Banks make most of their money by taking in deposits at low interest rates and lending or investing that money at higher rates, then adding extra revenue from fees and services.

Quick Scoop

The core idea: interest spread

At the heart of “how do banks make money?” is something called the interest spread.

  • Banks pay you a relatively low rate on deposits (checking, savings, CDs).
  • They lend that money out as mortgages, car loans, personal loans, business loans, and credit cards at higher rates.
  • The difference between what they earn on loans and what they pay on deposits is called the “net interest margin,” and it’s usually their biggest profit source.

Think of it like this: if a bank pays 2% on savings but charges 8% on a loan, that 6% gap (minus costs and losses) is their room to make profit.

Fees: the quiet money-maker

Banks also earn a lot from various fees , some obvious and some less visible.

Common examples include:

  • Monthly account maintenance fees on checking or savings.
  • Overdraft and NSF (insufficient funds) fees when your balance goes negative.
  • Out-of-network ATM charges.
  • Credit card late payment, annual, and limit-related fees.

For many big banks, fee income is a sizable share of total revenue, especially when interest margins are squeezed.

Cards and payment networks

Every time you pay with a debit or credit card, there’s usually an interchange fee paid by the merchant’s bank to the card-issuing bank.

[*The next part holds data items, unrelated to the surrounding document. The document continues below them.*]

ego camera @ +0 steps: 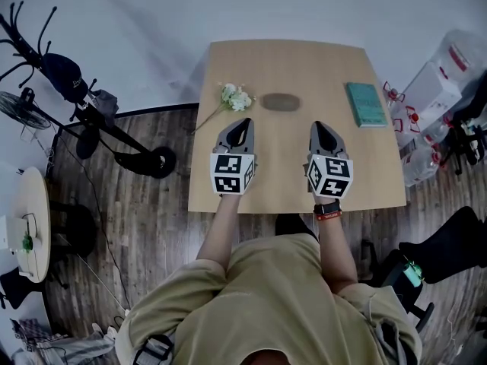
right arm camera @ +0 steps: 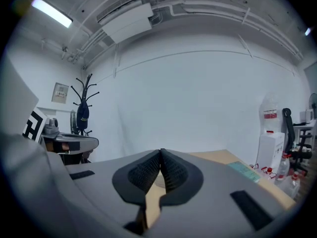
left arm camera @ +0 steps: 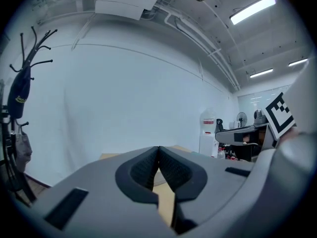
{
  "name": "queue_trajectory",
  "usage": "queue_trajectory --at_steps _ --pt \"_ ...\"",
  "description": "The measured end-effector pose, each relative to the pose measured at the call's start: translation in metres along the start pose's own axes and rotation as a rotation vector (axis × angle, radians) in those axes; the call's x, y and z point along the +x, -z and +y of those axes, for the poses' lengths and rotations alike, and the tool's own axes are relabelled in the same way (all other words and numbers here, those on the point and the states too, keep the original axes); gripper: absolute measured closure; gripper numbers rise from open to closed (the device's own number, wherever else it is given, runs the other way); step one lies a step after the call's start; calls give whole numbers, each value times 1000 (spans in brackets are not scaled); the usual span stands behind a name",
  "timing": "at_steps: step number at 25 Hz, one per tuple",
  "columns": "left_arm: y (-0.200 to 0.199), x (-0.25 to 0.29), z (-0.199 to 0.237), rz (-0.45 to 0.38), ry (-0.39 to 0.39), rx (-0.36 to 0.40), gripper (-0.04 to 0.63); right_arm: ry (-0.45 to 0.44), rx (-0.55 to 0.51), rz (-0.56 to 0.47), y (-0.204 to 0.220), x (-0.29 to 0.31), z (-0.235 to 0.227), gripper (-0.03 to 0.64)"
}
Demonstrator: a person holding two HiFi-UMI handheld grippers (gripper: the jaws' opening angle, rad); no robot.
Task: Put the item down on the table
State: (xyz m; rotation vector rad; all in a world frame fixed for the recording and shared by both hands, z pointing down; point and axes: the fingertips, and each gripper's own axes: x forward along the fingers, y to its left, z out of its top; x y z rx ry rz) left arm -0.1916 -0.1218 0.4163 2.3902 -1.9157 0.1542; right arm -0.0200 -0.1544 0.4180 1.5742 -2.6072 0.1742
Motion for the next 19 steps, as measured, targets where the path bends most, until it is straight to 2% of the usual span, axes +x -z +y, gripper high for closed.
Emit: queue_trajectory --at_steps 8,12,15,19 --pt "3 -1 -2 -18 12 3 571 -18 6 36 14 -2 6 604" --pt "27 28 -7 45 38 12 571 -18 19 99 38 13 -10 604" --pt "49 70 -3 126 64 60 571 -11 25 163 61 41 -31 604" --pt "69 143 21 209 51 201 571 -35 31 304 106 91 -62 604"
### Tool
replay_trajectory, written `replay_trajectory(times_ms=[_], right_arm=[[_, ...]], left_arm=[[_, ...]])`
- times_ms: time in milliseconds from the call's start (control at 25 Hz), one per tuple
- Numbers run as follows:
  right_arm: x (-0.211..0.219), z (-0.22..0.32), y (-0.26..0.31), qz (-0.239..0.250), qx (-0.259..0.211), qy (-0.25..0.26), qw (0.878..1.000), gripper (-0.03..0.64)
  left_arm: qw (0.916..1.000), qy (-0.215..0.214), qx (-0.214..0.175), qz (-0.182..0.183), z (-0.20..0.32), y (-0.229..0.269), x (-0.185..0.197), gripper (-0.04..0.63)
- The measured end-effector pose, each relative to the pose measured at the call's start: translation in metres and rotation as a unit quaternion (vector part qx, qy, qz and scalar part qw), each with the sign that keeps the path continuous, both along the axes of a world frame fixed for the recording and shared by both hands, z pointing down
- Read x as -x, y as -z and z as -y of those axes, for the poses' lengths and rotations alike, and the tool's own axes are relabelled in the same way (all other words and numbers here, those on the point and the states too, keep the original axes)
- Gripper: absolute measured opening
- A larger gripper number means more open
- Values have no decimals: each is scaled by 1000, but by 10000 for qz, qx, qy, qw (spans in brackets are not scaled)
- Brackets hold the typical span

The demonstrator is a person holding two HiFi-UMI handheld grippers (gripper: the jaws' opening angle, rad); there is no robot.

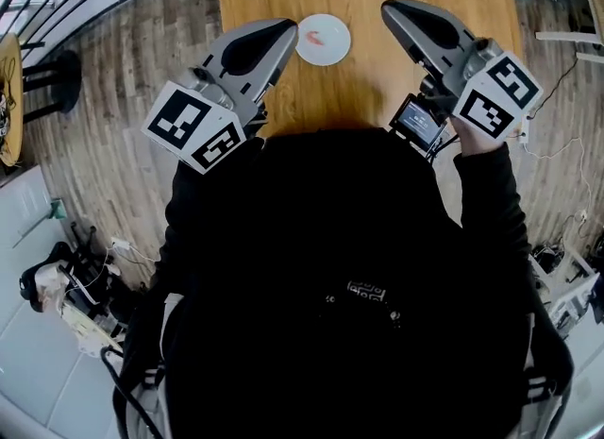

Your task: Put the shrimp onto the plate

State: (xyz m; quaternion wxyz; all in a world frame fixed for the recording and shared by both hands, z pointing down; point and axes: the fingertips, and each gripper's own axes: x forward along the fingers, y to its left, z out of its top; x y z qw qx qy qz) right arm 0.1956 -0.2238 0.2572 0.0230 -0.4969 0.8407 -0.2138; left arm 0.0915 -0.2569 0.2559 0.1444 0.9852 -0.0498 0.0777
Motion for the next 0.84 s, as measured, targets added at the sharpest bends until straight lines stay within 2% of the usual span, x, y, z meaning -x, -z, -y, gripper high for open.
replay_trajectory(times_ms=[120, 360, 840], right_arm=[[7, -10, 22, -90, -238, -50, 9997, 17], [10, -13, 24, -257, -277, 10, 9993, 17], [20, 3, 24, -408, -261, 317, 9983, 17]], left_arm=[[9998, -167, -5, -129, -3, 6, -13, 6], [9991, -328, -72, -242, -8, 12, -24, 6], [9997, -51, -173, -167, 4, 11, -10, 6]])
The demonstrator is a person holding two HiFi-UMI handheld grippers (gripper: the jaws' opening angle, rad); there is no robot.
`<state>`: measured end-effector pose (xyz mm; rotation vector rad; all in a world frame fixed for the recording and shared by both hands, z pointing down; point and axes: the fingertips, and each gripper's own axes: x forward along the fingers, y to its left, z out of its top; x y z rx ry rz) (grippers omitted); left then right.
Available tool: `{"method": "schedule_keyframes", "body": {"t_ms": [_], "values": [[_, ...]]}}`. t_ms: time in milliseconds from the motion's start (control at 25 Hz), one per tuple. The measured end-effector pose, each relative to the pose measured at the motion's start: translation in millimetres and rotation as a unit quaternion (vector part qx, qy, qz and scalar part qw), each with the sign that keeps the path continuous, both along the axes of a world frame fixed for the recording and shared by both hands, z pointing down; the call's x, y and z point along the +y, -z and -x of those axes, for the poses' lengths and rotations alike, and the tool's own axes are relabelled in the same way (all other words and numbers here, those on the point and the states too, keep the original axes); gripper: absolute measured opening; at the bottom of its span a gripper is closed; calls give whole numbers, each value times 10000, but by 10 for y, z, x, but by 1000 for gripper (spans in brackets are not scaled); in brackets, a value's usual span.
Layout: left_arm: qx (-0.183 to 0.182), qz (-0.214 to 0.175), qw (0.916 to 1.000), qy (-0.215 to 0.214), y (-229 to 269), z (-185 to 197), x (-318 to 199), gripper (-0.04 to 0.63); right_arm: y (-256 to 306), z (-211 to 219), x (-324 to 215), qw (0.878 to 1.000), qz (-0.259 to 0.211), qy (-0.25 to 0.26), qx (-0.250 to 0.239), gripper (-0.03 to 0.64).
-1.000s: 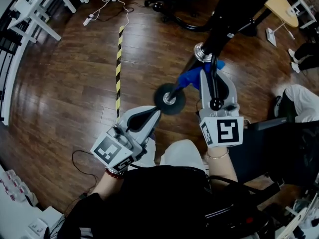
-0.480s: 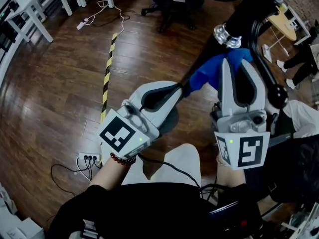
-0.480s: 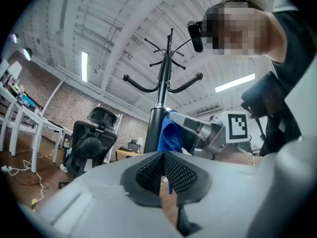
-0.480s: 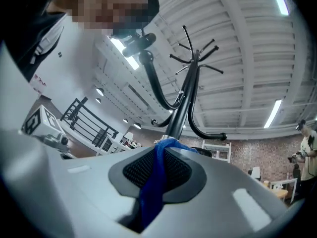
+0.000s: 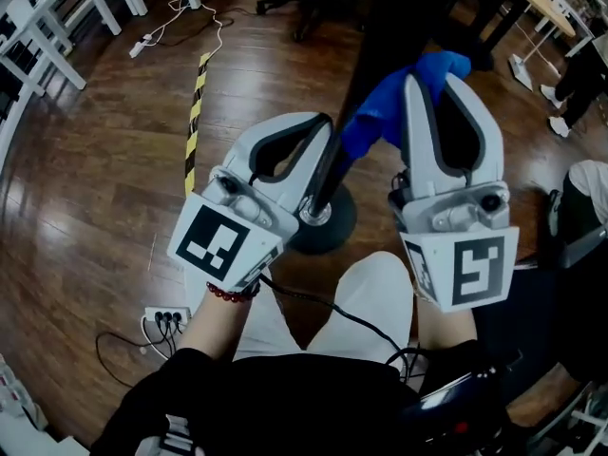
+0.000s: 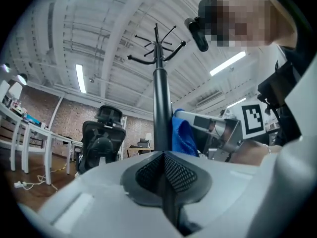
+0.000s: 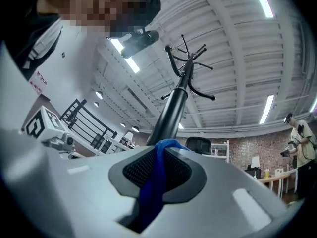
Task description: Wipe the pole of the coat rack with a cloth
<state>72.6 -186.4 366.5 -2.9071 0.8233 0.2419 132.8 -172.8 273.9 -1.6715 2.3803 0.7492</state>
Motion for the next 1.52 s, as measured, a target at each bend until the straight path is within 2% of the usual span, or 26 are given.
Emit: {"method": "schedule_keyframes", "body": {"t_ms": [80, 240, 360, 480, 600, 760, 880, 1000, 1080, 1200, 1280, 1320, 1400, 1440, 1520], "values": [[-40, 107, 9999, 26, -287, 17, -21, 6, -318, -51, -19, 9997, 165, 65, -178, 51], [82, 333, 9994, 100, -695, 74, -125, 6, -882, 37, 24, 9966, 251, 701, -364, 51], [230, 396, 9986, 276, -912, 204, -191, 6, -1216, 156, 79, 9943, 287, 847, -580, 52], [292, 362, 9982, 381, -1153, 306, -272, 6, -1532, 247, 81, 9960, 192, 857, -181, 52], [139, 357, 9987, 328, -1481, 347, -312, 6, -1867, 309, 57, 9950, 294, 908, 304, 52], [-94, 248, 9996, -48, -1865, 263, -269, 6, -2336, 292, 52, 9921, 643, 1058, 192, 52], [-133, 623, 9979, -76, -2070, 306, -288, 6, -2708, 315, 37, 9884, 833, 1244, 263, 52], [375, 1077, 9935, -18, -2026, 433, -293, 6, -3026, 334, 31, 9826, 1078, 1482, 304, 52], [578, 1148, 9917, 7, -1978, 494, -285, 6, -3235, 348, 28, 9779, 1270, 1611, 400, 52], [617, 1229, 9905, 82, -2017, 555, -299, 6, -3570, 433, 7, 9698, 1565, 1777, 578, 52], [665, 1261, 9897, 117, -2046, 596, -293, 6, -3864, 521, 14, 9611, 1851, 1837, 908, 52], [666, 1262, 9897, 135, -2065, 606, -294, 6, -4062, 525, 34, 9523, 2099, 1835, 1241, 52], [646, 1273, 9897, 144, -2097, 588, -318, 6, -4468, 450, 83, 9240, 2648, 1771, 2117, 52], [645, 1265, 9898, 121, -2096, 564, -324, 6, -4547, 441, 84, 9145, 2750, 1763, 2386, 52], [598, 1156, 9915, 22, -2061, 494, -296, 6, -4437, 517, 42, 9187, 2571, 1856, 2356, 52]]}}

  • This fee is built into the cost of card payments and helps fund things like rewards, fraud protection, and card infrastructure.
  • On credit cards, banks also earn interest if customers don’t pay their full balance each month, plus the fees mentioned earlier.

So even if you never pay interest on your card, the bank can still make money every time you swipe.

Investing and “using your money”

Beyond basic lending, banks often invest part of their own capital and some of the funds they manage in relatively safe assets.

  • Typical investments include government bonds and highly rated securities that pay interest.
  • Some large banks also run trading desks, investment banking, and other capital markets activities that generate fees and trading income.

In simple terms, they leverage “other people’s money” (their customers’ deposits) plus their own capital to earn returns in multiple ways.

Extra services: advice, wealth, and FX

Modern banks add more revenue layers on top of core banking.

These can include:

  1. Wealth management and financial advice
    • Charging a percentage of assets under management, flat planning fees, or hourly advice fees.
  1. Investment and insurance products
    • Earning commissions for distributing mutual funds, insurance, and other third‑party financial products.
  1. Foreign exchange and international services
    • Charging spreads and fees on currency conversion and cross‑border payments.

Together, these non‑interest services help diversify income so banks aren’t relying only on loans and basic account fees.

TL;DR: Banks make money mainly by earning more on loans and investments than they pay on deposits, then boosting that with fees, card charges, and extra financial services.

Information gathered from public forums or data available on the internet and portrayed here.